The controls are spotty at best. Nothing really feels intuitive and jumping is especially problematic - and this becomes a humongous rectal ache in Gambit's stage, where pixel perfect precision is required. You start off the game as Spider-Man, but once you make your way through the first stage (which doesn't have an end boss), you're free to play one stage each as Spidey, Wolverine, Cyclops, Storm and Gambit. In the second Spider-Man stage you dick around a construction site and fight Venom (who, somehow, looks even more like a minstrel show character than he did in the original Game Boy offering); in the Wolverine stage you fight giant toy soldiers and killer jack in the boxes (or is that jacks in the box?); in Cyclops' stage you get to ride a mine cart and shoot what appears to be Nimrod with optic blasts; in Storm's stage you swim around avoiding obstacles and trying to find emergency oxygen bubbles for survival; and in Gambit's stage, you take on sentient chess pieces and have a boss fight against a possessed, oversized poker deck - and since your own projectile throwing cards are finite, you can actually lose the ability to fight back and thus make the game completely unwinnable.

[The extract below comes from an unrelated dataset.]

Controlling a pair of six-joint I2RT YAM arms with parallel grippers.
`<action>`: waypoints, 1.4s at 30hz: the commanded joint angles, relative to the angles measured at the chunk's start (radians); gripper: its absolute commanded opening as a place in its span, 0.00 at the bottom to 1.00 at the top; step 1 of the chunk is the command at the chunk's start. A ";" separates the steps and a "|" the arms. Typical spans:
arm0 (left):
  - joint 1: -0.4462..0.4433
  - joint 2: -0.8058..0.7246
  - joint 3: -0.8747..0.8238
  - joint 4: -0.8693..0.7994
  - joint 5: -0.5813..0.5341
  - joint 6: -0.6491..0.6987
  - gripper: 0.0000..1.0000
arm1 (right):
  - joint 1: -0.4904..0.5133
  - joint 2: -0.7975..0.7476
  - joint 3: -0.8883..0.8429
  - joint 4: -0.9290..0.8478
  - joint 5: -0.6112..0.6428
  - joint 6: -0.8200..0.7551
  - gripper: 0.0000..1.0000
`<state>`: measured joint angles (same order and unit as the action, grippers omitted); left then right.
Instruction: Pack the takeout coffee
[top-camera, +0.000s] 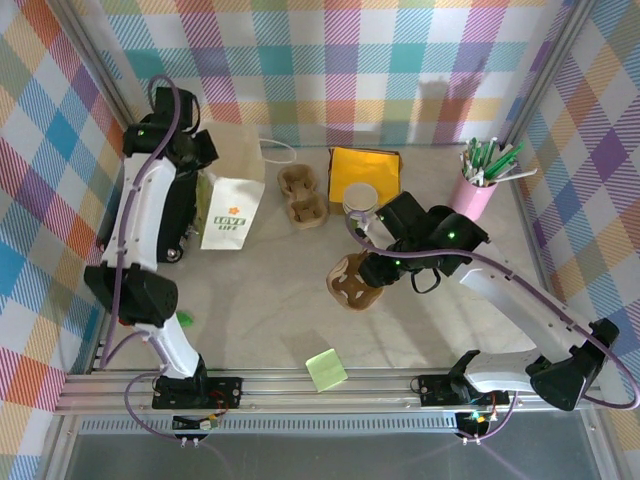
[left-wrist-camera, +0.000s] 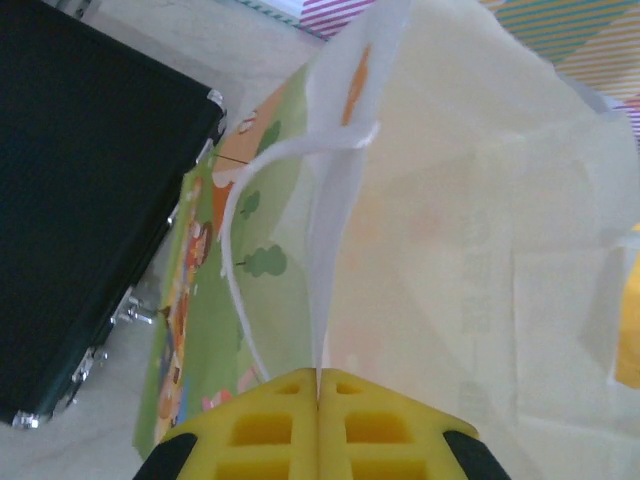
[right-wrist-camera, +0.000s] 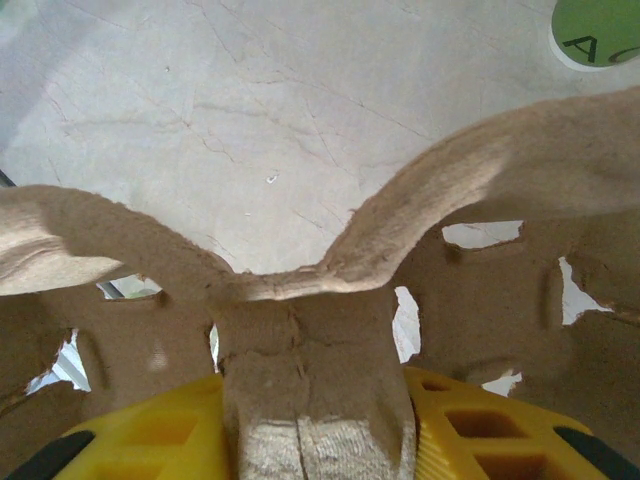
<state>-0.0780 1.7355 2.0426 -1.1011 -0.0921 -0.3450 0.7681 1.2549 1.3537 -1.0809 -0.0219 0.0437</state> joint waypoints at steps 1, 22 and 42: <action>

So yeah, not that I really need to tell you this, but fuck that stage.

So I take it we're all just going to pretend that Arcade ISN'T trying to kill Spidey with his giant robot penis?

In the final boss fight against Arcade (who looks more like Willy Wonka than anything else) you once again take control of Spider-Man. Basically, you just run around a room avoiding projectiles and pick your own shots when the coast is clear. It's not a terribly thrilling way to end the game, but on the whole, I don't think this is that bad of a game. For one, the graphics are probably the best Spidey ever saw on the handheld, and the music - arranged by some dude named John Loose - is actually surprisingly great. Of course, the iffy controls and way too short/way too cheap stages definitely lower the replay value, and since there are no unlockables or secret endings, there's pretty much zero reason to re-experience the game after you beat it the first time. Or, to put it another way; the presentation is good, but the execution is just slightly above mediocre. 

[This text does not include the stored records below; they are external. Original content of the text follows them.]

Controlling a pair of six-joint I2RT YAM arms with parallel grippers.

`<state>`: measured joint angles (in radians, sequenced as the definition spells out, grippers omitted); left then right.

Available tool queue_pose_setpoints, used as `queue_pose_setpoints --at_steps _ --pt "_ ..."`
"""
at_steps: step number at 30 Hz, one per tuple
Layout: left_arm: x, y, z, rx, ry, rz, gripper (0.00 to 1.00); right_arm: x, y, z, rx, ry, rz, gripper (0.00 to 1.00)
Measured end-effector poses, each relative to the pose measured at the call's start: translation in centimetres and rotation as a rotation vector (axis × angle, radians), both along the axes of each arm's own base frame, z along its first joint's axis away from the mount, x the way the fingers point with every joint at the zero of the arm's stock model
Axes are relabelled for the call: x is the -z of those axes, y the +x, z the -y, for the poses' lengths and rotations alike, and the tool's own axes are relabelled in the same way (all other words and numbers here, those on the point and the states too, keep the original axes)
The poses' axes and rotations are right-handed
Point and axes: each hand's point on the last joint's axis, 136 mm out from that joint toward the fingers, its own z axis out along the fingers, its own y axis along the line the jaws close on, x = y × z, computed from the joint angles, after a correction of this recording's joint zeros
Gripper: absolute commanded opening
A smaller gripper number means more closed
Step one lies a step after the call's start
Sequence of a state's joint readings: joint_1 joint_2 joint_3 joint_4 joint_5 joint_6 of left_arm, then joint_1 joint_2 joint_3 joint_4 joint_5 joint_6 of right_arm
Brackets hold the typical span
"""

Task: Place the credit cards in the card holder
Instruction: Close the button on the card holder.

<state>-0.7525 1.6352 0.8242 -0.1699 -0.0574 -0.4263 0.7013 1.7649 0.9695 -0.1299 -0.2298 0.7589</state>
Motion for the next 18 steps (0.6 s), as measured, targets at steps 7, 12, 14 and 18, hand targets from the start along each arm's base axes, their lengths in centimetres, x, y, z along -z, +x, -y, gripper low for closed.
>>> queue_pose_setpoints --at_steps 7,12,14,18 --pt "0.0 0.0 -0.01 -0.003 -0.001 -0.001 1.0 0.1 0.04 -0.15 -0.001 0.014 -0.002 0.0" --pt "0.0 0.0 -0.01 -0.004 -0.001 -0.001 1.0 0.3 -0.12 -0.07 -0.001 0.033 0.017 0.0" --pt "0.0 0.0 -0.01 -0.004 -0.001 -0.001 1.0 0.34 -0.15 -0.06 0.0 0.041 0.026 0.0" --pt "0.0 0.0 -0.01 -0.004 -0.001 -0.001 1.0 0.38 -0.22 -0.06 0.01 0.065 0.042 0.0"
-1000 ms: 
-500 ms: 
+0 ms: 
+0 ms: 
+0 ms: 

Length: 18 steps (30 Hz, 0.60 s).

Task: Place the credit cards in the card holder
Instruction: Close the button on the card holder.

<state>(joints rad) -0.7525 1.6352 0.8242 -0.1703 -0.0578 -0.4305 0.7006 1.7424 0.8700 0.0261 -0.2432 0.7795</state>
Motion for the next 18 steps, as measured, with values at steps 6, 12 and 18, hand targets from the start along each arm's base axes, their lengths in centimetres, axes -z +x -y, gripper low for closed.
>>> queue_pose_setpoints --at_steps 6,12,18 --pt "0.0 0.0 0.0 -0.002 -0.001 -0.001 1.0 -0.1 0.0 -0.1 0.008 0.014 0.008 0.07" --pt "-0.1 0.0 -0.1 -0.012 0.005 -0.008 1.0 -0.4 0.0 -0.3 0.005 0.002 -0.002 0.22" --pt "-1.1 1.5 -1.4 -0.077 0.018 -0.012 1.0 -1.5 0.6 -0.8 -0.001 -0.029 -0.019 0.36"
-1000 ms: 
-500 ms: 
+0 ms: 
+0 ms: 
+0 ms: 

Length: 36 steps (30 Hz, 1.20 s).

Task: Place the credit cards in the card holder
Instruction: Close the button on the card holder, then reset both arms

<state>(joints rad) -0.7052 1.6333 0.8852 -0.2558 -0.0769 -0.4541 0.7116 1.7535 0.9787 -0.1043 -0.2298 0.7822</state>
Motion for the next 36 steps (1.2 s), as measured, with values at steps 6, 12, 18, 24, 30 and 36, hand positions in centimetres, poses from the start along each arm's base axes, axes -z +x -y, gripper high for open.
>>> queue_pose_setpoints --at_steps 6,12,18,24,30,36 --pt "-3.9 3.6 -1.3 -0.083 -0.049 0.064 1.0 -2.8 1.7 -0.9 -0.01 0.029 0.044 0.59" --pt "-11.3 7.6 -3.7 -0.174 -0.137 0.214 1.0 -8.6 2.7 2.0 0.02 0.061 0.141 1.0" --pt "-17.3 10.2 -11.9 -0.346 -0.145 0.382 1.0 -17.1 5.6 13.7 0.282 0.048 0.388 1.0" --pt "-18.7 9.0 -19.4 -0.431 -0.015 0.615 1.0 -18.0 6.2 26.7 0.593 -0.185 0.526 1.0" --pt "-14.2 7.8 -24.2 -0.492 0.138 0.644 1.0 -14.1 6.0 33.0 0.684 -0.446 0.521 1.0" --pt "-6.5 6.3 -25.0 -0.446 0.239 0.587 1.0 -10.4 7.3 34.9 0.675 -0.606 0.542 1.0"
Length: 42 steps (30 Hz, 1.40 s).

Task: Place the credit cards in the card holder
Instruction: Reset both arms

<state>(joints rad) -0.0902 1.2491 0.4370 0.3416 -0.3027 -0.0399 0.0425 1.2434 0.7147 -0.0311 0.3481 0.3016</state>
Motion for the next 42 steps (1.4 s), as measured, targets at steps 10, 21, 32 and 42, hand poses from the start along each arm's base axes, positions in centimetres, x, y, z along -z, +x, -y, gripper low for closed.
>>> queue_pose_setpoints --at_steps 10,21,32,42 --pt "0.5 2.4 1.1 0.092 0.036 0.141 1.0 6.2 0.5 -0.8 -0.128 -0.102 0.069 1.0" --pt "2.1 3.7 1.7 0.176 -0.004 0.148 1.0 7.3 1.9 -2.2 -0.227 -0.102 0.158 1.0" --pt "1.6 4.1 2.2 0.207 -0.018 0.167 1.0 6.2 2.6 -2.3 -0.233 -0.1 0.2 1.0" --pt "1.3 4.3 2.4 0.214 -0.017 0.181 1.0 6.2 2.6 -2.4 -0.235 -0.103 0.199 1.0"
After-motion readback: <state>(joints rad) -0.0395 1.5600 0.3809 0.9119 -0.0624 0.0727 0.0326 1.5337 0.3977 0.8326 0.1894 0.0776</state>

Implied rape in a Game Boy game ... now you're playing with power!

Needless to say, the quintet of Spider-Man games on the Game Boy aren't exactly the best the system has to offer. Compared to other popular licenses - such as Batman and the Ninja Turtles, which each got three good to outstanding titles on the handheld - Spider-Man's GB games really can't be considered anything other than relatively disappointing. That's not to say the games are necessarily bad - except for Spider-Man 3, though, that game just plain sucks aloud. If I had to rank them in terms of overall quality, I'd put The Punisher first, the first Spider-Man game second, Arcade's Revenge third, Spider-Man 2 fourth and the Spider-Slayers absolutely dead last. While I can't really recommend any of the games for non-fans, if you're a hardcore Spider-Man mark you'd probably be content with all of the above, even the subpar third Spider-Man game, pending you have a lot of patience and a super high tolerance for sloppy controls.

Everybody, else though? Yeah, you're better off getting your virtual dose of the Web Slinger elsewhere - especially if it involves Tony Hawk's Pro Skater 2 on the Dreamcast, the way the Gods of Gaming intended.